Without any apparent checking, most media publicised a leaked and subsequently discredited “information note” stating that Dumisa Ntsebeza and his car had been involved. The notable exception was Pippa Green, today the Press Ombud. She interviewed Dumisa and discovered that he had not only spent the night of the attack with his wife, but that they were also the guests of a medical doctor friend, Nandi Mbawu.

In the turmoil that followed, with the fragile unity of the TRC threatening to come apart at the racial seams, the step-down demand came. And so did Mandela’s call to Dumisa to hold firm. The incident — a nightmare for the then president of the Black Lawyers Association — seemed to make it imperative to both Dumisa and me that a book should be written about what was going to be so much unfinished business when the TRC came to an end. 

So began a three-year labour, supported by our researcher, who is also my partner and wife, Barbara.  It culminated in 2001 with the publication of Unfinished Business, South Africa, Apartheid & Truth which contains, with much else, details of the North Crest massacre.

 

In the same year that notorious political chameleon, Peter Marais, then mayor of Cape Town, proposed that Wale Street, that meets the city’s Adderley Street at right angles just by that icon of local anti-apartheid struggle the Anglican cathedral and the former slave lodge, should be named after the last apartheid president. The symbolism would be complete by renaming Adderley Street that ends at the junction with Wale, Nelson Mandela Avenue.

Dumisa and I were outraged.  At the time the local media, by and large, still accepted De Klerk’s publicly promoted avuncular image and we felt justifiably angry at another attempt to boost De Klerk, this time on the back of Nelson Mandela.  We wrote a joint letter of protest and this was brought to Mandela’s attention by one of his aides who, incidentally, had opposed Mandela’s decision to appoint Dumisa to the Nelson Mandela Foundation board.  

The wayward boys rebuke followed.  But more was to come.  A very angry Mandela again telephoned later in the year, a call Dumisa still remembers as “that strange Mandela anger more or less as if it was yesterday”.  Dumisa was driving home at the time when the phone rang and Mandela dispensed with any formalities:  “Unfinished Business, Terry Bell, Dumisa Ntsebeza…” he quoted page numbers and then, “there is to be found there….”  followed by two out of context quotations. He had obviously been presented with them and was furious because, he said, this implied that he was insensitive to the murders of the North Crest students.

Fortunately, we had only recently completed the book and, having read and re-read it many times, Dumisa was able to respond in some detail about what had, in fact, been written. It was obvious that Mandela had not read the book, but only been fed a couple of out of context quotations.  Dumisa remembers responding:  “Whoa, whoa, Tata, I have no access to the book right now, but I can assure you……”

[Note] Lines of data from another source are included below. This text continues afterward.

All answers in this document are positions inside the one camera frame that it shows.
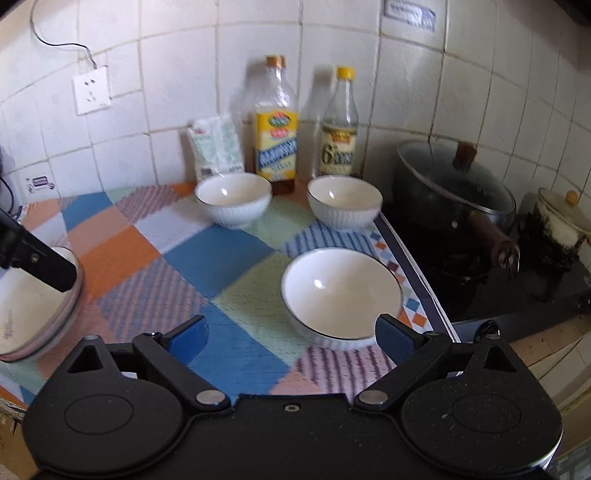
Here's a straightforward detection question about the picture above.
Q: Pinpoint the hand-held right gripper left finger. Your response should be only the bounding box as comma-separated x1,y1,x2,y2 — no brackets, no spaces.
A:
68,315,232,415

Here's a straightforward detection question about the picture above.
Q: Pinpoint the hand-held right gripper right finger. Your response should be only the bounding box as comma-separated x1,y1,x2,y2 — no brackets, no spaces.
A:
353,314,518,412

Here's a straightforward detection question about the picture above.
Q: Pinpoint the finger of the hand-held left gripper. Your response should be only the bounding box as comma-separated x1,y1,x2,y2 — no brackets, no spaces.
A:
0,210,78,292

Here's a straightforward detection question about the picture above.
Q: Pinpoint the white plate with dark rim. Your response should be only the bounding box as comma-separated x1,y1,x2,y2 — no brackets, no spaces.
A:
0,247,85,357

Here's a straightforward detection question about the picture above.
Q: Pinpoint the white ribbed bowl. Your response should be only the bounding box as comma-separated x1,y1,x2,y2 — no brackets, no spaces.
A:
281,248,404,350
194,172,272,230
307,175,384,232

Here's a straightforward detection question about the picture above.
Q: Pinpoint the colourful patchwork tablecloth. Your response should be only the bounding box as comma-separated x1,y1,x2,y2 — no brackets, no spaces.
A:
0,182,462,407

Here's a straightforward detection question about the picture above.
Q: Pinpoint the black gas stove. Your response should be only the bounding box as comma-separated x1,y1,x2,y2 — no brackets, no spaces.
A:
381,194,591,335

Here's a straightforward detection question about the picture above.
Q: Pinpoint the glass pan lid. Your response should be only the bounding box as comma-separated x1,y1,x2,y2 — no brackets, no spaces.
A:
398,141,517,217

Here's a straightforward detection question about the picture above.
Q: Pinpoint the white salt bag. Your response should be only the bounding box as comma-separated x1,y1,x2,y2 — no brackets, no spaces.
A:
187,113,245,182

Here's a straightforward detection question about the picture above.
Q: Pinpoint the bottle with yellow cap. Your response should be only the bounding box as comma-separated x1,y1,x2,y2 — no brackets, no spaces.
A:
318,66,361,179

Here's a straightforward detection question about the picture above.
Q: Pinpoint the white enamel pot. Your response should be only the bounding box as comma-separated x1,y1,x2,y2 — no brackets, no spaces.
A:
533,187,591,259

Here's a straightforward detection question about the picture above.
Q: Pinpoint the bottle with gold cap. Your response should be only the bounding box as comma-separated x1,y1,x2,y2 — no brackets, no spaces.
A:
253,54,299,195

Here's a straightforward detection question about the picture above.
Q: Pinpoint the wall sticker with dark print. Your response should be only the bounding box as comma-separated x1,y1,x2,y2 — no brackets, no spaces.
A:
25,174,57,193

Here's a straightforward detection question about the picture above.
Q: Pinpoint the black rice cooker cable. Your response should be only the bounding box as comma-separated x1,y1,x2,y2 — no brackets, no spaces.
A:
0,178,20,219

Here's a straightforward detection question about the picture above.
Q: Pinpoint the black pan with wooden handle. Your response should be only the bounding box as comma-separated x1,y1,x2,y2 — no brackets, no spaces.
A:
394,152,522,283

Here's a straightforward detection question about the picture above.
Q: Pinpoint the white wall socket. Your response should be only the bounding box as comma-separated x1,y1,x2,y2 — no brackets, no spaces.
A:
72,67,112,116

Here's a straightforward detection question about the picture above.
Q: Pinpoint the thin wall wire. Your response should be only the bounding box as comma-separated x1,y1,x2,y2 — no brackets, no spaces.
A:
29,0,110,71

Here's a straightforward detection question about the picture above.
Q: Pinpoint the blue-bordered wall label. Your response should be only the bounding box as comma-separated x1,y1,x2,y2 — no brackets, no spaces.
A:
385,0,438,32

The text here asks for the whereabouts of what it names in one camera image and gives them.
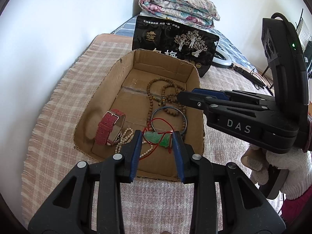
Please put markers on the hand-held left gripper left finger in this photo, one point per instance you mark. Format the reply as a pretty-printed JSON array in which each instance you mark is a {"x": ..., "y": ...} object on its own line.
[{"x": 136, "y": 151}]

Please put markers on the folded floral quilt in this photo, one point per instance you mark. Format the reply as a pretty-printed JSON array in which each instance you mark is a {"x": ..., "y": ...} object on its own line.
[{"x": 175, "y": 7}]

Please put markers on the cardboard box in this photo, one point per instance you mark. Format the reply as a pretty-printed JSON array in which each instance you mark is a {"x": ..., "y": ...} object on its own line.
[{"x": 102, "y": 107}]

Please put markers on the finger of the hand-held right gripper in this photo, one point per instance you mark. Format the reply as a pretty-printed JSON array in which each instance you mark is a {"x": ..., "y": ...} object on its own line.
[
  {"x": 207, "y": 91},
  {"x": 195, "y": 100}
]

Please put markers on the person's right hand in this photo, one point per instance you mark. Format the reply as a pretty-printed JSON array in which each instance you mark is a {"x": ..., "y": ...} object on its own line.
[{"x": 299, "y": 173}]

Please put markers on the black folded tripod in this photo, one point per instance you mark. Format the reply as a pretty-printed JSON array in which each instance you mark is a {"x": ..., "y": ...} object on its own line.
[{"x": 248, "y": 75}]

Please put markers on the black clothes rack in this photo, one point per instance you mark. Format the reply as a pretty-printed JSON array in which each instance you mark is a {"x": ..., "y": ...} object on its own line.
[{"x": 301, "y": 17}]

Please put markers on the striped hanging towel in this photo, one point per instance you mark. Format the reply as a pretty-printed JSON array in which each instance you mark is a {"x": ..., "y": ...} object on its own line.
[{"x": 306, "y": 34}]

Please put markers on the black printed bag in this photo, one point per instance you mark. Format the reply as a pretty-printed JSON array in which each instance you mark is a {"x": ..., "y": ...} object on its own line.
[{"x": 151, "y": 36}]

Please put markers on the blue patterned bedsheet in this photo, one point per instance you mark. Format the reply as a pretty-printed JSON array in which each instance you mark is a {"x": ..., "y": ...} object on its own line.
[{"x": 229, "y": 46}]

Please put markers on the pink plaid blanket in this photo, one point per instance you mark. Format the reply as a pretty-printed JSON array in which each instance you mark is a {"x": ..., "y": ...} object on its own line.
[{"x": 48, "y": 102}]

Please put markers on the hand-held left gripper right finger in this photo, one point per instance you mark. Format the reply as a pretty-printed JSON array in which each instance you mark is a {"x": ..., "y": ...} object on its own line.
[{"x": 176, "y": 156}]

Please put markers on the person's right forearm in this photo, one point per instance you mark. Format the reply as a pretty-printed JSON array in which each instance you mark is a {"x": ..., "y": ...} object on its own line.
[{"x": 297, "y": 209}]

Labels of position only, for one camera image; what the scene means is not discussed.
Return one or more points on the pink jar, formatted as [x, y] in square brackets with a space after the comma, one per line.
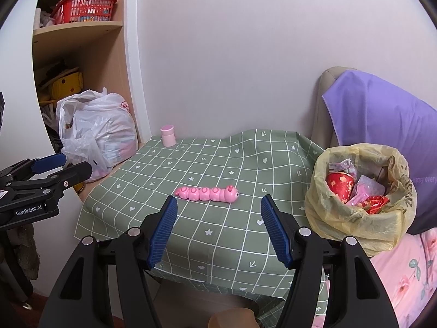
[168, 136]

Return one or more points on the yellow plastic bag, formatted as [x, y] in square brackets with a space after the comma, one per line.
[341, 225]

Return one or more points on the yellow tin can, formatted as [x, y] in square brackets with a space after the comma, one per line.
[79, 187]

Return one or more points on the yellow plush toy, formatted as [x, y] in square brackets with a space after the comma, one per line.
[66, 85]

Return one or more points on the beige padded headboard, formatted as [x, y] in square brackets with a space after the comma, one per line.
[321, 109]

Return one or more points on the green checked tablecloth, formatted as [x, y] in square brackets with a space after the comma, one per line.
[218, 164]

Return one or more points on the white plastic bag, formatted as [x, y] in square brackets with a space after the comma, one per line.
[99, 133]

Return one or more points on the red paper cup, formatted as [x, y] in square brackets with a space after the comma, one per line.
[339, 184]

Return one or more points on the tan rounded object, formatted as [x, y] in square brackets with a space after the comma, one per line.
[232, 319]

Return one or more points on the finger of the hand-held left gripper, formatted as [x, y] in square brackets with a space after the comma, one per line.
[49, 162]
[73, 174]

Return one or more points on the red plastic basket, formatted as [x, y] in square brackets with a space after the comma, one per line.
[85, 10]

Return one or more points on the small red wrapper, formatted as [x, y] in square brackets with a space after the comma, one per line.
[375, 204]

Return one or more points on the pink floral bed sheet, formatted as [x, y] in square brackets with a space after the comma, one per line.
[403, 280]

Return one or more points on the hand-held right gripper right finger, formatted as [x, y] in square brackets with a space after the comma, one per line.
[276, 232]

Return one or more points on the wooden shelf unit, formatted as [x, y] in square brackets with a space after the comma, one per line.
[99, 51]

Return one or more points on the pink caterpillar toy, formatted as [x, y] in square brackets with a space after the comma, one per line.
[208, 194]

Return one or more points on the purple cloth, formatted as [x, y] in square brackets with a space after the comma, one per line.
[382, 116]

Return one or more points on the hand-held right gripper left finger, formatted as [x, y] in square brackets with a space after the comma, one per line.
[163, 232]

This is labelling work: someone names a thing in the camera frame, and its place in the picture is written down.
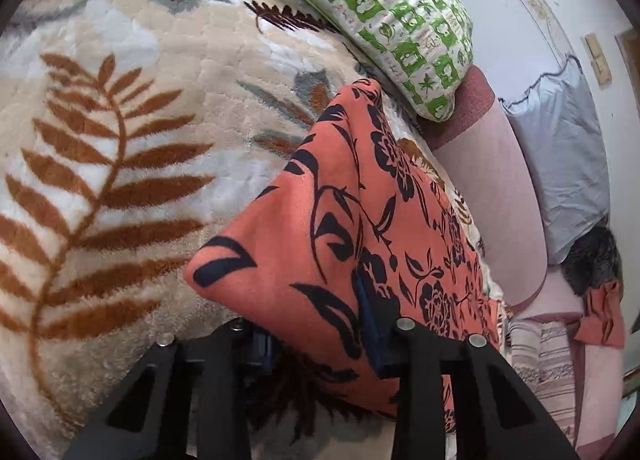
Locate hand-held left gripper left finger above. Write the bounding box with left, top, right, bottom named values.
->
left=65, top=320, right=275, bottom=460

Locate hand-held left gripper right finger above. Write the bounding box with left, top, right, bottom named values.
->
left=356, top=277, right=581, bottom=460

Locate rust orange cloth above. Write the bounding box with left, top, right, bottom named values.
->
left=574, top=282, right=627, bottom=347

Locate black furry cloth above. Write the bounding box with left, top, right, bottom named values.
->
left=562, top=225, right=624, bottom=297

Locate pale pink bed sheet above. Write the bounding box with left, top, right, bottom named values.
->
left=522, top=265, right=628, bottom=448

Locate grey blue pillow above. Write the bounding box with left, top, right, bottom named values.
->
left=500, top=57, right=612, bottom=267

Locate pink bolster cushion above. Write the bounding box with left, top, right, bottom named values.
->
left=419, top=65, right=552, bottom=313

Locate striped cushion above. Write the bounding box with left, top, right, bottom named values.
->
left=507, top=317, right=579, bottom=447

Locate green checked pillow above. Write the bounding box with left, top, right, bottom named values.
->
left=202, top=0, right=475, bottom=122

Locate leaf print fleece blanket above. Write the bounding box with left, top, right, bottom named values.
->
left=0, top=0, right=506, bottom=460

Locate beige light switch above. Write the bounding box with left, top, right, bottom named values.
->
left=585, top=32, right=614, bottom=87

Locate orange floral shirt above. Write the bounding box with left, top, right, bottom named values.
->
left=185, top=79, right=505, bottom=435

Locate framed wall plaque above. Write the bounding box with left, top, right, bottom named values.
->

The explanation was quite lengthy and Dumisa ended by pointing out that he and I had been scrupulous in detailing the role of De Klerk and the irony of the peace prize being awarded jointly to a man who had, only earlier in the same year, accepted responsibility for a massacre. Mandela listened in silence and then, after a long pause, changed the subject and, with a chuckle, wished Dumisa well. The wayward boys were obviously still acceptable. At least to Mandela. DM

Terry Bell is a writer and social activist who lives in Cape Town.